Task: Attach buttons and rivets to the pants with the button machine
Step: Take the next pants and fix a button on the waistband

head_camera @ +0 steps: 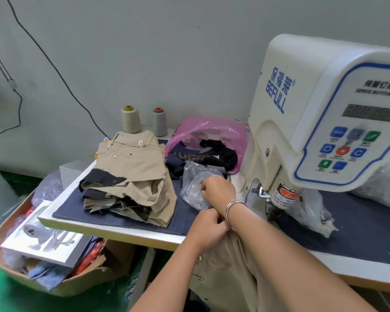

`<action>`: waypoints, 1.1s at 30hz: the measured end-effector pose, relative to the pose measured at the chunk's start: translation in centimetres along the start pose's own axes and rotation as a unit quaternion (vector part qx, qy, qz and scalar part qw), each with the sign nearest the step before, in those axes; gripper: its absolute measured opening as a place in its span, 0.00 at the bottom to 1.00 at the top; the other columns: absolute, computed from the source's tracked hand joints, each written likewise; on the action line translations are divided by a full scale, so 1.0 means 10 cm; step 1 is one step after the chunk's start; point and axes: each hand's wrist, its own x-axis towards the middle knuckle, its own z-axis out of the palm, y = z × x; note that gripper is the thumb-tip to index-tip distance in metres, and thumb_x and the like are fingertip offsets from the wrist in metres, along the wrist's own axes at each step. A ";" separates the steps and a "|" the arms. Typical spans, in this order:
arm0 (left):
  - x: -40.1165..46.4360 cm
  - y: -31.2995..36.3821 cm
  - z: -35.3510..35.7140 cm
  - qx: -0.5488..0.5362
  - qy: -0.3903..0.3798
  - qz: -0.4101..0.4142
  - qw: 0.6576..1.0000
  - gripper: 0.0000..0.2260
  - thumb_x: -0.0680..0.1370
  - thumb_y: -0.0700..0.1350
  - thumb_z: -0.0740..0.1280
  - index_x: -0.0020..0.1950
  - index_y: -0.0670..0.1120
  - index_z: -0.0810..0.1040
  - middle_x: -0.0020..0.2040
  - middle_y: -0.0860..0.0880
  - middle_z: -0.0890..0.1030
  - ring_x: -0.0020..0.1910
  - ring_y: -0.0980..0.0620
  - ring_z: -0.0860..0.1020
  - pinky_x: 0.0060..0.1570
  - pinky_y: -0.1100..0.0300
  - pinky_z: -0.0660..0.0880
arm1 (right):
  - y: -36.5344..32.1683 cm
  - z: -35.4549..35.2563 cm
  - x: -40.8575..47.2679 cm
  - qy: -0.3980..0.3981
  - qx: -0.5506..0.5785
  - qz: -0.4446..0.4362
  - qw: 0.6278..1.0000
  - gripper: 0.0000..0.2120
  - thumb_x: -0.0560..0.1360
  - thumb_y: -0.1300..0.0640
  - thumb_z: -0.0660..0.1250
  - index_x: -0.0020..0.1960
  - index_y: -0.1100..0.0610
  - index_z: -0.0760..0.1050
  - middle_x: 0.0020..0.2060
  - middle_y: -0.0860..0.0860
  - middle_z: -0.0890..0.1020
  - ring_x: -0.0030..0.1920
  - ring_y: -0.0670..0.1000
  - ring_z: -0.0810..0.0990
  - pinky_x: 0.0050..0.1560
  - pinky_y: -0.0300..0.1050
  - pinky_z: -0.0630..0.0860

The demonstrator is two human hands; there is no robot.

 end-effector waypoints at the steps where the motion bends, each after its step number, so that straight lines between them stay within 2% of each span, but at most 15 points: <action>1: 0.00 0.01 0.00 0.001 -0.002 0.000 1.000 0.16 0.71 0.47 0.67 0.26 0.53 0.64 0.24 0.57 0.66 0.27 0.60 0.61 0.28 0.62 0.57 | 0.00 0.02 0.01 0.001 0.000 -0.002 1.000 0.12 0.73 0.61 0.60 0.47 0.52 0.82 0.44 0.52 0.82 0.46 0.56 0.79 0.38 0.42 0.67; 4: -0.01 0.03 -0.01 0.000 -0.001 0.000 1.000 0.15 0.70 0.48 0.67 0.28 0.51 0.64 0.25 0.56 0.66 0.29 0.58 0.61 0.30 0.58 0.58 | 0.01 0.04 0.04 -0.009 -0.013 -0.014 1.000 0.12 0.73 0.62 0.60 0.46 0.52 0.81 0.43 0.52 0.81 0.46 0.57 0.79 0.39 0.43 0.68; 7: -0.01 0.03 -0.02 -0.009 -0.003 0.001 1.000 0.14 0.70 0.48 0.67 0.28 0.52 0.66 0.25 0.56 0.68 0.28 0.59 0.63 0.30 0.59 0.59 | -0.02 -0.01 0.02 -0.001 0.009 -0.008 1.000 0.10 0.74 0.59 0.60 0.46 0.55 0.80 0.44 0.53 0.81 0.47 0.57 0.79 0.39 0.43 0.69; 10: -0.03 0.02 -0.01 -0.012 -0.007 0.015 1.000 0.13 0.70 0.45 0.66 0.26 0.52 0.67 0.24 0.57 0.69 0.27 0.60 0.63 0.29 0.62 0.60 | 0.00 -0.15 -0.19 0.046 0.137 0.030 0.989 0.08 0.75 0.55 0.62 0.44 0.55 0.79 0.41 0.50 0.81 0.44 0.53 0.78 0.41 0.47 0.74; 14: -0.02 0.00 -0.01 0.010 -0.013 0.048 0.999 0.08 0.70 0.48 0.64 0.32 0.46 0.73 0.27 0.53 0.73 0.28 0.56 0.67 0.29 0.61 0.64 | 0.11 -0.26 -0.94 0.162 0.324 0.039 0.931 0.04 0.73 0.53 0.70 0.40 0.50 0.79 0.32 0.44 0.79 0.35 0.43 0.76 0.38 0.39 0.72; 16: -0.02 -0.02 0.00 0.033 -0.007 0.055 0.998 0.07 0.69 0.46 0.64 0.33 0.45 0.73 0.28 0.53 0.74 0.29 0.55 0.69 0.31 0.61 0.67 | 0.26 -0.29 -1.37 0.158 0.378 0.051 0.911 0.05 0.72 0.53 0.71 0.37 0.47 0.78 0.31 0.45 0.80 0.34 0.43 0.78 0.37 0.38 0.73; 18: -0.02 -0.03 0.00 0.047 0.000 0.054 0.997 0.07 0.68 0.44 0.62 0.30 0.46 0.69 0.27 0.54 0.70 0.29 0.57 0.66 0.31 0.63 0.64 | 0.47 -0.32 -1.68 0.140 0.387 0.067 0.909 0.07 0.72 0.54 0.72 0.36 0.46 0.78 0.32 0.45 0.81 0.34 0.43 0.78 0.36 0.35 0.72; 22: -0.01 -0.04 0.02 0.054 -0.001 0.051 0.997 0.09 0.69 0.40 0.63 0.29 0.46 0.66 0.27 0.54 0.67 0.29 0.58 0.64 0.31 0.63 0.61 | 0.87 -0.43 -1.83 0.172 0.398 0.103 0.896 0.09 0.72 0.60 0.71 0.39 0.47 0.79 0.33 0.40 0.82 0.37 0.39 0.79 0.40 0.27 0.73; 25: -0.01 -0.04 0.02 0.057 0.002 0.046 0.997 0.09 0.69 0.40 0.63 0.29 0.46 0.66 0.26 0.55 0.67 0.28 0.58 0.64 0.30 0.64 0.61 | 0.98 -0.47 -1.73 0.167 0.422 0.110 0.884 0.08 0.73 0.62 0.70 0.40 0.49 0.79 0.31 0.41 0.81 0.34 0.38 0.78 0.39 0.28 0.73; 30: -0.03 -0.02 0.02 0.054 0.002 0.043 0.998 0.10 0.68 0.41 0.63 0.28 0.49 0.66 0.26 0.56 0.67 0.28 0.59 0.64 0.30 0.65 0.61 | 0.99 -0.41 -1.58 0.138 0.414 0.096 0.895 0.06 0.74 0.63 0.70 0.41 0.54 0.78 0.29 0.44 0.78 0.30 0.36 0.77 0.35 0.26 0.70; 33: -0.03 0.00 0.02 0.057 0.004 0.042 0.997 0.08 0.67 0.43 0.62 0.28 0.49 0.66 0.26 0.55 0.67 0.29 0.58 0.64 0.32 0.62 0.62 | 1.01 -0.40 -1.56 0.129 0.403 0.084 0.902 0.09 0.74 0.62 0.70 0.37 0.51 0.77 0.25 0.42 0.78 0.29 0.37 0.76 0.35 0.26 0.70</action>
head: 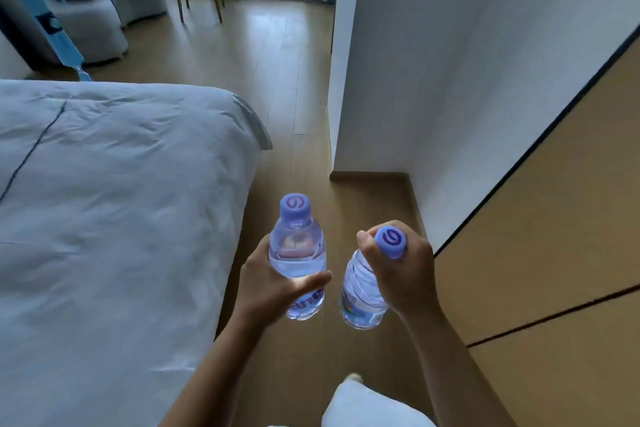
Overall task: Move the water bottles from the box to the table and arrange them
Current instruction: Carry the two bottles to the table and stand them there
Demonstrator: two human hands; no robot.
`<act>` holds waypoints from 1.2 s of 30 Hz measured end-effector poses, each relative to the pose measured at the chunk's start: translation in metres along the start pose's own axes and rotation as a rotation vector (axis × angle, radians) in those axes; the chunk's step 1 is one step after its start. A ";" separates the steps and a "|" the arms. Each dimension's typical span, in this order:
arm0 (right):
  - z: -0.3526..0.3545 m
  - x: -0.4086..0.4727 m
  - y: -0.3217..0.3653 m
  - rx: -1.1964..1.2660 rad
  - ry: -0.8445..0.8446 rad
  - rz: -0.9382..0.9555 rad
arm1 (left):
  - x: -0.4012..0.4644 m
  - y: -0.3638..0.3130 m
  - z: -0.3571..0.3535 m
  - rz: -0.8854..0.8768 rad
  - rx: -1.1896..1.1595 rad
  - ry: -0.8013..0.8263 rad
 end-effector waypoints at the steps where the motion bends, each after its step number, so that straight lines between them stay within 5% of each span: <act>1: -0.008 0.021 -0.011 0.002 0.004 -0.006 | 0.024 0.004 -0.004 0.001 0.000 0.012; 20: -0.182 0.488 -0.134 0.038 0.197 0.081 | 0.494 -0.017 -0.015 0.004 0.045 -0.143; 36: -0.370 0.807 -0.210 -0.010 0.062 0.046 | 0.898 0.016 0.063 -0.060 0.031 -0.088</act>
Point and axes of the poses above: each hand's wrist, its own x-axis towards the middle knuckle, its own z-axis out of the back of the hand, y = z × x, the point moved 6 cm from there along x, towards the middle knuckle, and after that the axes turned 12 degrees about x, right-handed, at the moved point
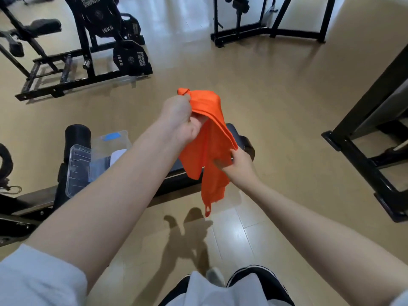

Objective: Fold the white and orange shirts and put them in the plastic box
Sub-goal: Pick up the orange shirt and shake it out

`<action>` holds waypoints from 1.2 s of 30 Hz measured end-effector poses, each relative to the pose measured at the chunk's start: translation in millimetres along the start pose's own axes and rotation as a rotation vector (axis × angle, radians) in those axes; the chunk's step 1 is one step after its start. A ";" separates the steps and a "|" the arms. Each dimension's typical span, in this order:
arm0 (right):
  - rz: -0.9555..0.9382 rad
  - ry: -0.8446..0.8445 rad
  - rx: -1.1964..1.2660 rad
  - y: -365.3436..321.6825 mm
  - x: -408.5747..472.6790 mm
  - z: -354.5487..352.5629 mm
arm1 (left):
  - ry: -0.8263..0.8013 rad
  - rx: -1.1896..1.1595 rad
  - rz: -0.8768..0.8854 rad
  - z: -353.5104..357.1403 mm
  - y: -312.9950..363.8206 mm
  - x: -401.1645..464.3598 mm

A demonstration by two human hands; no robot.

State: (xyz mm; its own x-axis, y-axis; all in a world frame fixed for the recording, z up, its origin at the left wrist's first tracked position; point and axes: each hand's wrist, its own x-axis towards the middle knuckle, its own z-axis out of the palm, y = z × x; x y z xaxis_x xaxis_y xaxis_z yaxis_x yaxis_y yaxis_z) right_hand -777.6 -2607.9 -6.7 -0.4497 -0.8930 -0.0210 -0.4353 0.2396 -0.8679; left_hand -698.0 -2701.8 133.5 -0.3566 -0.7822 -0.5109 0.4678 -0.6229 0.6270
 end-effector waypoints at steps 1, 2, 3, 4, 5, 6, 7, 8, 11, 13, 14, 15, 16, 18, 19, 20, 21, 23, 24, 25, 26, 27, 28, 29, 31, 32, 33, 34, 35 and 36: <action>0.036 0.015 -0.052 3.0 2.3 3.0 | -0.021 -0.042 -0.013 -1.2 4.7 -1.7; 0.055 0.014 -0.064 6.5 4.8 4.5 | -0.046 -0.097 -0.030 -2.5 11.1 -3.2; 0.071 0.002 -0.030 9.4 7.0 5.1 | -0.066 -0.153 -0.040 -5.2 18.8 -3.3; 0.087 -0.022 0.028 10.2 8.4 5.0 | -0.087 -0.211 -0.037 -8.0 26.3 -3.3; 0.093 -0.034 0.078 10.2 9.6 4.3 | -0.105 -0.272 -0.022 -11.8 33.1 -2.2; 0.092 -0.037 0.096 9.2 11.2 3.0 | -0.118 -0.320 0.001 -17.0 38.5 1.1; 0.092 -0.032 0.097 8.5 13.6 1.2 | -0.124 -0.316 0.041 -24.0 41.7 7.2; 0.102 -0.021 0.115 6.6 16.5 -1.2 | -0.121 -0.222 0.075 -32.7 40.9 14.3; 0.230 0.020 0.322 -4.1 27.5 -7.6 | -0.074 0.298 -0.001 -66.8 7.4 27.8; 0.315 0.029 0.469 -10.6 37.2 -8.5 | -0.042 0.612 -0.091 -85.1 -26.9 23.8; 0.340 0.040 0.511 -13.6 41.2 -8.6 | -0.045 0.790 -0.105 -93.5 -44.0 21.4; 0.357 0.046 0.541 -16.9 44.4 -8.9 | -0.076 0.923 -0.107 -100.9 -58.8 17.7; 0.370 0.044 0.571 -20.5 46.9 -9.0 | -0.125 1.003 -0.095 -106.8 -72.0 13.6; 0.412 0.029 0.654 -27.8 51.8 -9.8 | -0.208 1.035 -0.069 -113.6 -91.6 4.8; 0.442 0.015 0.700 -31.0 55.0 -10.2 | -0.220 1.078 -0.034 -116.9 -99.7 4.0; 0.475 0.007 0.743 -34.0 58.5 -10.5 | -0.218 1.197 0.034 -119.7 -104.4 4.6; 0.502 0.005 0.774 -37.4 61.3 -11.7 | -0.193 1.356 0.108 -121.5 -106.9 6.5; 0.524 0.033 0.876 -42.8 65.4 -15.6 | -0.148 1.476 0.165 -120.7 -106.7 8.7; 0.511 0.043 0.944 -43.9 65.5 -17.6 | -0.134 1.395 0.148 -118.8 -103.9 9.2; 0.477 0.024 0.974 -44.0 63.3 -19.5 | -0.136 1.235 0.111 -113.6 -99.6 7.7; 0.434 -0.029 0.934 -42.5 58.6 -20.4 | -0.133 1.067 0.061 -107.0 -95.1 6.3; 0.390 -0.096 0.821 -40.0 52.1 -20.6 | -0.136 0.912 0.017 -99.9 -89.5 5.9; 0.347 -0.147 0.690 -36.3 44.6 -19.7 | -0.148 0.797 -0.012 -92.6 -83.0 6.1; 0.303 -0.168 0.580 -31.7 36.9 -18.9 | -0.154 0.710 -0.026 -87.4 -78.2 9.6; 0.243 -0.159 0.473 -24.7 22.5 -18.3 | -0.132 0.564 -0.040 -79.0 -68.8 17.1; 0.224 -0.157 0.451 -22.2 16.9 -18.9 | -0.118 0.508 -0.049 -74.8 -65.5 19.7; 0.201 -0.163 0.416 -20.3 11.4 -19.5 | -0.101 0.484 -0.053 -71.9 -64.6 23.1; 0.173 -0.162 0.359 -18.5 7.7 -19.3 | -0.088 0.486 -0.057 -69.1 -64.3 25.1; 0.144 -0.142 0.293 -17.2 5.5 -18.7 | -0.082 0.526 -0.058 -66.0 -64.7 27.3; 0.123 -0.105 0.234 -16.1 5.6 -18.2 | -0.082 0.569 -0.052 -62.7 -64.6 29.1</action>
State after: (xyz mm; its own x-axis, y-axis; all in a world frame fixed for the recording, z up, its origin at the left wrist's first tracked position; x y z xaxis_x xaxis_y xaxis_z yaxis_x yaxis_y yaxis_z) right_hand -787.3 -2609.9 16.2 -0.3992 -0.9002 -0.1742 -0.1847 0.2650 -0.9464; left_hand -687.9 -2683.4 41.2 -0.4394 -0.7346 -0.5170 -0.0529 -0.5533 0.8313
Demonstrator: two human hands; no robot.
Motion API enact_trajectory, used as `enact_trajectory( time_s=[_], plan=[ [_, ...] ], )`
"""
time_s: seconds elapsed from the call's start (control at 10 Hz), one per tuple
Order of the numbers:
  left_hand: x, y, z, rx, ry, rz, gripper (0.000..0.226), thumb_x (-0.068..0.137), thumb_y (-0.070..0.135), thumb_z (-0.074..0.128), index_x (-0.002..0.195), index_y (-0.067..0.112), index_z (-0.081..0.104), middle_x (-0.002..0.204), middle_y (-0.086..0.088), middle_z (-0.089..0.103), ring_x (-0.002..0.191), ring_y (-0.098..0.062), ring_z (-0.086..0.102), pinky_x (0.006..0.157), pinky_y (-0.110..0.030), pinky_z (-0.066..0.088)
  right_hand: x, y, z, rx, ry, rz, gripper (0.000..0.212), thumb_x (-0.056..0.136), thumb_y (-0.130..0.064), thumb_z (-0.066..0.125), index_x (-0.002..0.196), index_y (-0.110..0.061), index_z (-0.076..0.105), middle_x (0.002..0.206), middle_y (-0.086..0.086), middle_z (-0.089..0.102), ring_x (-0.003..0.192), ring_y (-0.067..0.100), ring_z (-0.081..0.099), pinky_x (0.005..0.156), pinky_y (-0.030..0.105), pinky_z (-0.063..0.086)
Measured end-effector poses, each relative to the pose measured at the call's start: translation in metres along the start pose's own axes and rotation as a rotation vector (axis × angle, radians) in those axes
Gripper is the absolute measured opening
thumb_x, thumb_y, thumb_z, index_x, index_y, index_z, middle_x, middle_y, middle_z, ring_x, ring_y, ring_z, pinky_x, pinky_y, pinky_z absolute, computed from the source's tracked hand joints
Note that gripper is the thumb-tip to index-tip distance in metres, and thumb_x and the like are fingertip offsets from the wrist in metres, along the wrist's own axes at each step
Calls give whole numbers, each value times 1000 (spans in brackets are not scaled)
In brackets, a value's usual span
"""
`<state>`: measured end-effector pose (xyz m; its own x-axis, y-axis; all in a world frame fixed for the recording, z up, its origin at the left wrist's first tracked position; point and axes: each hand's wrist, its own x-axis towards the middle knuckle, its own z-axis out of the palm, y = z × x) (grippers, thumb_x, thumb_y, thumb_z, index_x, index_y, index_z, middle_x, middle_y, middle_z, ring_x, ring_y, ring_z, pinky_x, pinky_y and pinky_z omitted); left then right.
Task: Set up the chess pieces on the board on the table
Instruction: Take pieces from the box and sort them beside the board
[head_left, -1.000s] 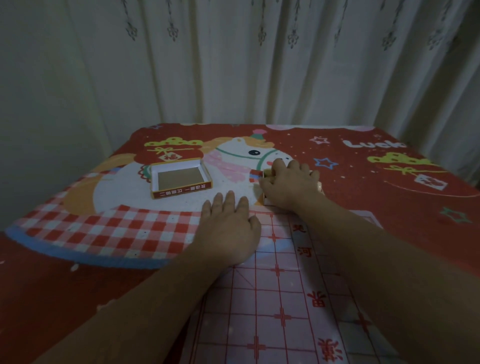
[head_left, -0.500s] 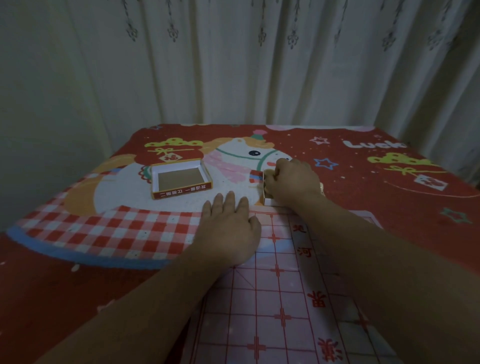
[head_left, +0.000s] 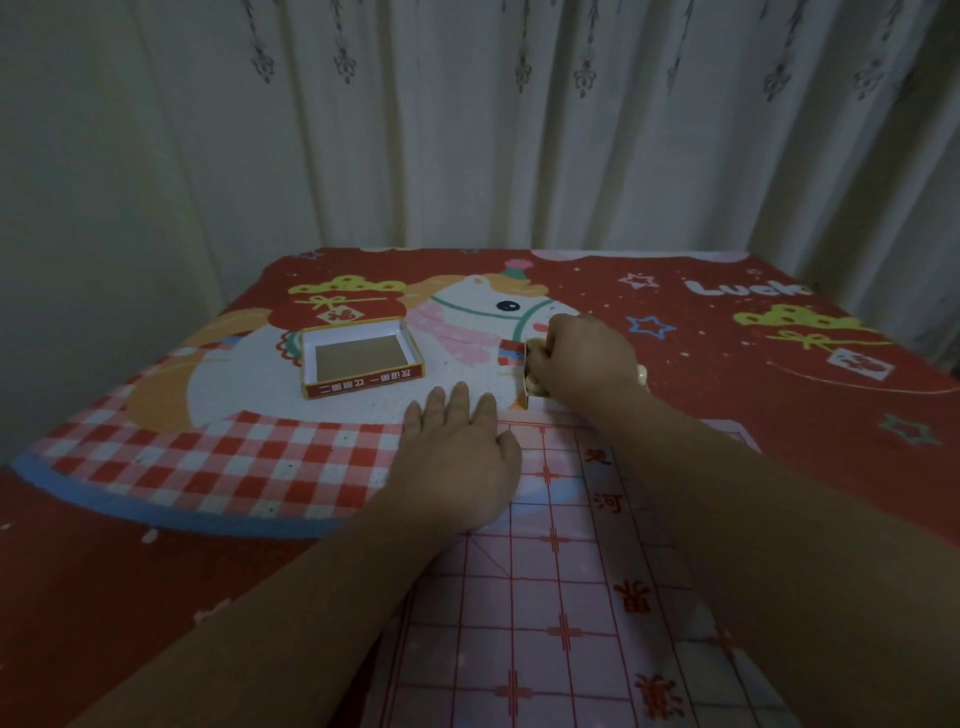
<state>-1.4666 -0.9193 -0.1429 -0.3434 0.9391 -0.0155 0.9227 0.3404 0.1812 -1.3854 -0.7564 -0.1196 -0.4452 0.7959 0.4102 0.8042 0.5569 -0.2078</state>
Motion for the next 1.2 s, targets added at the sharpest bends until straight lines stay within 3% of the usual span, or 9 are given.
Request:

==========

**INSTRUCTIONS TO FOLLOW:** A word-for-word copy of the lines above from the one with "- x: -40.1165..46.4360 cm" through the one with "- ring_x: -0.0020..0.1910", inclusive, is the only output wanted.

**RESPONSE TO THE TASK:**
  - x: -40.1165..46.4360 cm
  - y: -31.2995..36.3821 cm
  - z: -35.3510..35.7140 cm
  - qx: -0.5488..0.5362
  - qy: -0.3903..0.3798
  - qz: -0.4101..0.4142
  - qw: 0.6576..1.0000
  - gripper: 0.0000..0.2260
  - thumb_x: -0.0680..0.1370
  - thumb_y: -0.0700..0.1350
  - thumb_z: -0.0740..0.1280
  - index_x: -0.0020..0.1950
  - index_y: -0.0670..0.1120
  - index_z: -0.0810..0.1040
  - middle_x: -0.0020..0.2040
  - middle_y: -0.0860..0.0880
  - middle_z: -0.0890..0.1030
  - ring_x: -0.0020..0.1910

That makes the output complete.